» **INSTRUCTIONS FOR THE TASK**:
Return every line of the data that contains the string "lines".

» **Data entries**:
__________
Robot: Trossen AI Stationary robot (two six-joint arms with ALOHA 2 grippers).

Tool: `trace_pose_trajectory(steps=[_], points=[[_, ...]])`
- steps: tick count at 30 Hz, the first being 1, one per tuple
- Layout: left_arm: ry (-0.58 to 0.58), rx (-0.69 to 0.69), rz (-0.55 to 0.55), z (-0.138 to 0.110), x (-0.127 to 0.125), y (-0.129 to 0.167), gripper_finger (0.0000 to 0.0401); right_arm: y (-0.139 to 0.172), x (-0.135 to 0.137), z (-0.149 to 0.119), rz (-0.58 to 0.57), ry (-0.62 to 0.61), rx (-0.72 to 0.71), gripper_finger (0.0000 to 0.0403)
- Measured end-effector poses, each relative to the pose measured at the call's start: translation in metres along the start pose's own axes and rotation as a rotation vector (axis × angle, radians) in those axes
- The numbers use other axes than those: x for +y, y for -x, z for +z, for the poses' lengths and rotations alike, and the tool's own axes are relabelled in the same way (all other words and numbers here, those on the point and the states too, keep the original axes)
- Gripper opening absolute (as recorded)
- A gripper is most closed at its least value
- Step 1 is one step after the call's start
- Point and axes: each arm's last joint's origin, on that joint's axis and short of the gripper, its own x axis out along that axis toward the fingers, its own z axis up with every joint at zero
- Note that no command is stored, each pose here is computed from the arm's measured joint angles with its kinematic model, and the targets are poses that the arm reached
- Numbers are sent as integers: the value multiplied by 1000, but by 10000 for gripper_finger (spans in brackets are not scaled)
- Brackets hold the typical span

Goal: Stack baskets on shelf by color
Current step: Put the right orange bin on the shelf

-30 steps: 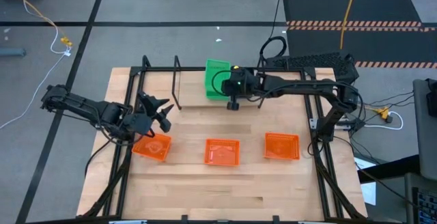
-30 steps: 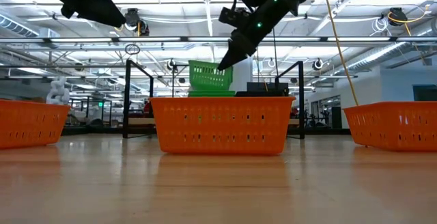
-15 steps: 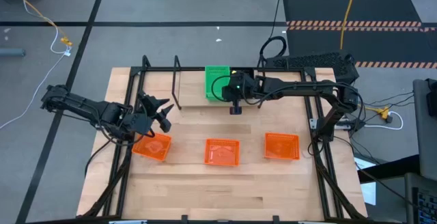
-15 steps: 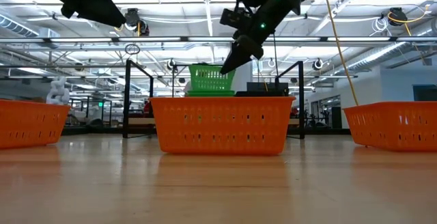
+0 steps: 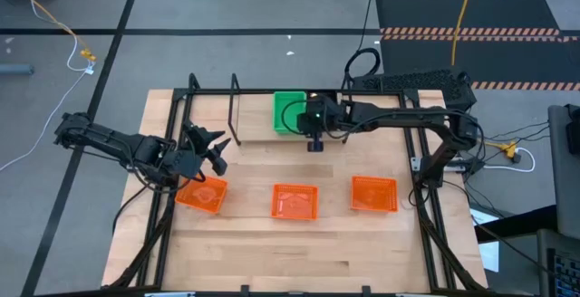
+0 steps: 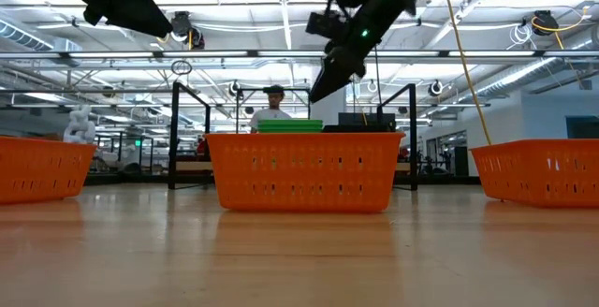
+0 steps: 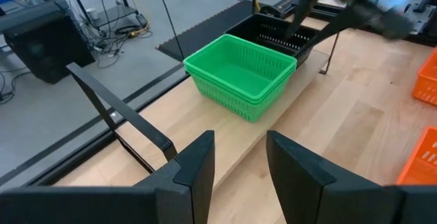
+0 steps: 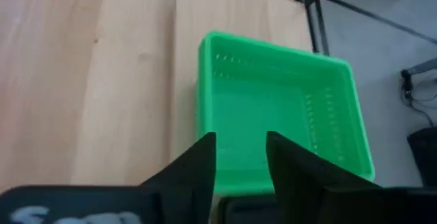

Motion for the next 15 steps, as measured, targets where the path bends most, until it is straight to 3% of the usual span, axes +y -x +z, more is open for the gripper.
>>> trace_pose_trajectory(steps=[3, 7, 15], points=[[-1, 7, -10, 0, 0, 0, 136, 24, 13, 4, 49, 40, 16, 130], [2, 24, -5, -3, -6, -4, 136, 49, 50, -2, 177, 138, 127, 120], [-96, 75, -52, -12, -38, -28, 136, 104, 126, -49, 357, 411, 300, 114]])
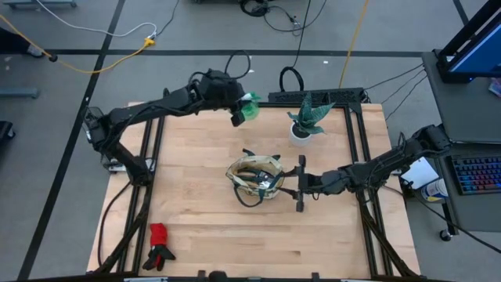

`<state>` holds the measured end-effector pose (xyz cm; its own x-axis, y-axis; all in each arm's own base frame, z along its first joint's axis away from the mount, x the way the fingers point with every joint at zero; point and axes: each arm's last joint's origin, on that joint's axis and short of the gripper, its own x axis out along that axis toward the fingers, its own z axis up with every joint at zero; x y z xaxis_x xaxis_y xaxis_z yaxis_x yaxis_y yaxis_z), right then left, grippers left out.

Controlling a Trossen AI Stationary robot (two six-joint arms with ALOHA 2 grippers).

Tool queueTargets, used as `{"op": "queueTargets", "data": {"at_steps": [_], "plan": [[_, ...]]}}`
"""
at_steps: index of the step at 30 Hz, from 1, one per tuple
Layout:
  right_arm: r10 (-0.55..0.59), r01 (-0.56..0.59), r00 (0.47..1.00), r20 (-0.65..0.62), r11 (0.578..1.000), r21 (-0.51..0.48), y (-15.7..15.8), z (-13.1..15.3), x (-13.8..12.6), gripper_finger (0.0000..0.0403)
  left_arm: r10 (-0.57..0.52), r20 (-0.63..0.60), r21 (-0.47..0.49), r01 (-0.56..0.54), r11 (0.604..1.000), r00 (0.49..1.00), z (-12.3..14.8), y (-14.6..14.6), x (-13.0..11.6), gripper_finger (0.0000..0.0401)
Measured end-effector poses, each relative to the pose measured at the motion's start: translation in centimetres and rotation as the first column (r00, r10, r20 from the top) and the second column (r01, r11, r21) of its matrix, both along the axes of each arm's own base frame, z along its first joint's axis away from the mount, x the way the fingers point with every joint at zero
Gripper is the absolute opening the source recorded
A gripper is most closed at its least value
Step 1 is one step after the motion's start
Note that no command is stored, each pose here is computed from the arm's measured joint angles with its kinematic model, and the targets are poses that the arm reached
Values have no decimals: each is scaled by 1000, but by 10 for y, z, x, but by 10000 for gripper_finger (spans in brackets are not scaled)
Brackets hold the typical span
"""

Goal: Pick & Place Garden tools in Gardening bag
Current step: Put the green spray bottle into the gardening bag

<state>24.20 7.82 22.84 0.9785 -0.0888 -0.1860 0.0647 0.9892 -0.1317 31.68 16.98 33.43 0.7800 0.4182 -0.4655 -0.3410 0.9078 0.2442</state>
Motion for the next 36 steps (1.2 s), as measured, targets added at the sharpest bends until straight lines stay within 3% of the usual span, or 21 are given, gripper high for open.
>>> {"op": "queueTargets", "data": {"at_steps": [8,14,22,27,32,36], "plan": [[19,-9,991,131,997,-77,1,14,2,171,-84,52,34,82,996,995,24,-34,-5,56],[0,30,972,235,992,-124,-6,26,4,171,-151,46,42,149,988,987,28,-54,-2,53],[-94,136,959,268,980,-144,-31,29,9,171,-239,11,33,239,971,971,25,-81,5,53],[-147,195,953,263,967,-165,-50,29,12,171,-361,7,-20,361,932,932,22,-98,7,53],[-21,70,976,215,972,-225,-65,25,15,171,-408,4,-26,408,913,913,22,-111,10,53],[-25,68,969,245,983,-170,-73,27,16,171,-436,-14,-35,435,900,900,20,-121,10,53]]}}
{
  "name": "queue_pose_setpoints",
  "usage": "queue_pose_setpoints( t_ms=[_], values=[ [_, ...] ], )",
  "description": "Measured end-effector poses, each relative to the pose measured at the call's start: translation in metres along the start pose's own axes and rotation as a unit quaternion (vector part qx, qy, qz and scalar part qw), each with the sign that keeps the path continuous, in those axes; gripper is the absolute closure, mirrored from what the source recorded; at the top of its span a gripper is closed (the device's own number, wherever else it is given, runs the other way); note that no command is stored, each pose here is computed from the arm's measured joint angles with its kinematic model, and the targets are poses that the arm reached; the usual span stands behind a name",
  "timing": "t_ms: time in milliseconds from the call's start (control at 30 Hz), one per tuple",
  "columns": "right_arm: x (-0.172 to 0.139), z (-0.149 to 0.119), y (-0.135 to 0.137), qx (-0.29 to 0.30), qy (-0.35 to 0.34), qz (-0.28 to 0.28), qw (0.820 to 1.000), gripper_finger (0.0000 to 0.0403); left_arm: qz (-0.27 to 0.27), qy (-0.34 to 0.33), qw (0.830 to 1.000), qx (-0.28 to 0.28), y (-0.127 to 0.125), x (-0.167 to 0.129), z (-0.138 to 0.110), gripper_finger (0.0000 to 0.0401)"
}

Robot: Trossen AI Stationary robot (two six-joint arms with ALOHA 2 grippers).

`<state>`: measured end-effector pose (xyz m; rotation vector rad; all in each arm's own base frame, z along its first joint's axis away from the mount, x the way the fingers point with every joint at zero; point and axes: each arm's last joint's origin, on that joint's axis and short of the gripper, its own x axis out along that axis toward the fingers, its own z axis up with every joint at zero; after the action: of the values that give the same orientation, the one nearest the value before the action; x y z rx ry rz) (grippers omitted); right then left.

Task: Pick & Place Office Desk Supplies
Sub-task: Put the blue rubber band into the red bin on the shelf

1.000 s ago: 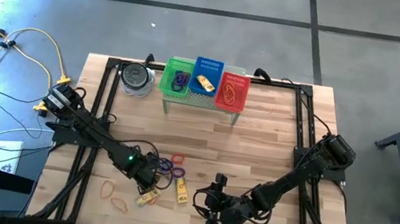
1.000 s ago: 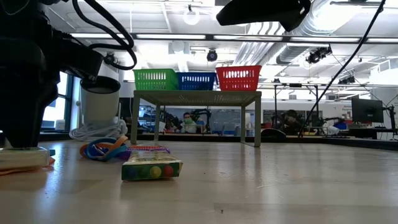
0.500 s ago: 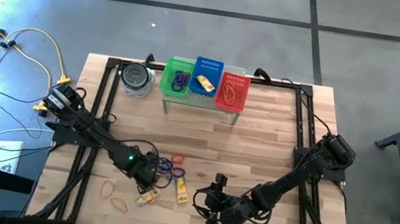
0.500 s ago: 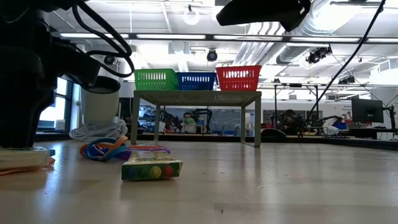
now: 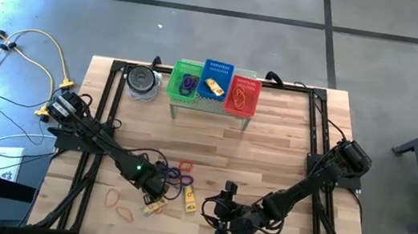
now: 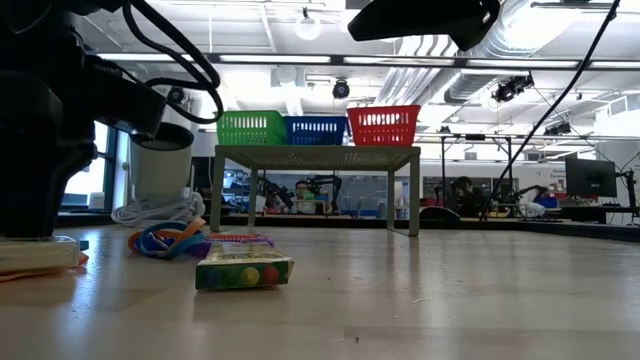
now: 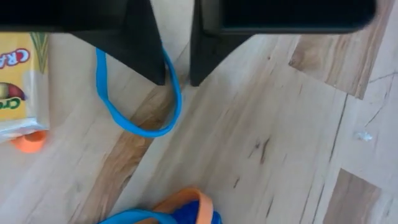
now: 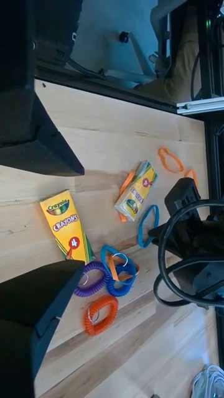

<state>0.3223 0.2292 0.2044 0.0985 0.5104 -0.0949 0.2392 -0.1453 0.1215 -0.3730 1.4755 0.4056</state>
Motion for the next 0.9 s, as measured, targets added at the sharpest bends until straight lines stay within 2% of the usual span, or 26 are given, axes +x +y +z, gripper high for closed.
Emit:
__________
» **EXERCISE SOLUTION**:
Motion for the next 36 steps (1.2 s), as measured, targets added at the sharpest bends until straight lines stay within 3% of the usual span, or 21 are given, gripper high for open.
Motion for the next 0.9 s, as measured, targets added at the sharpest bends until straight lines stay within 2% of the usual span, or 26 are given, axes +x +y +z, gripper high for closed.

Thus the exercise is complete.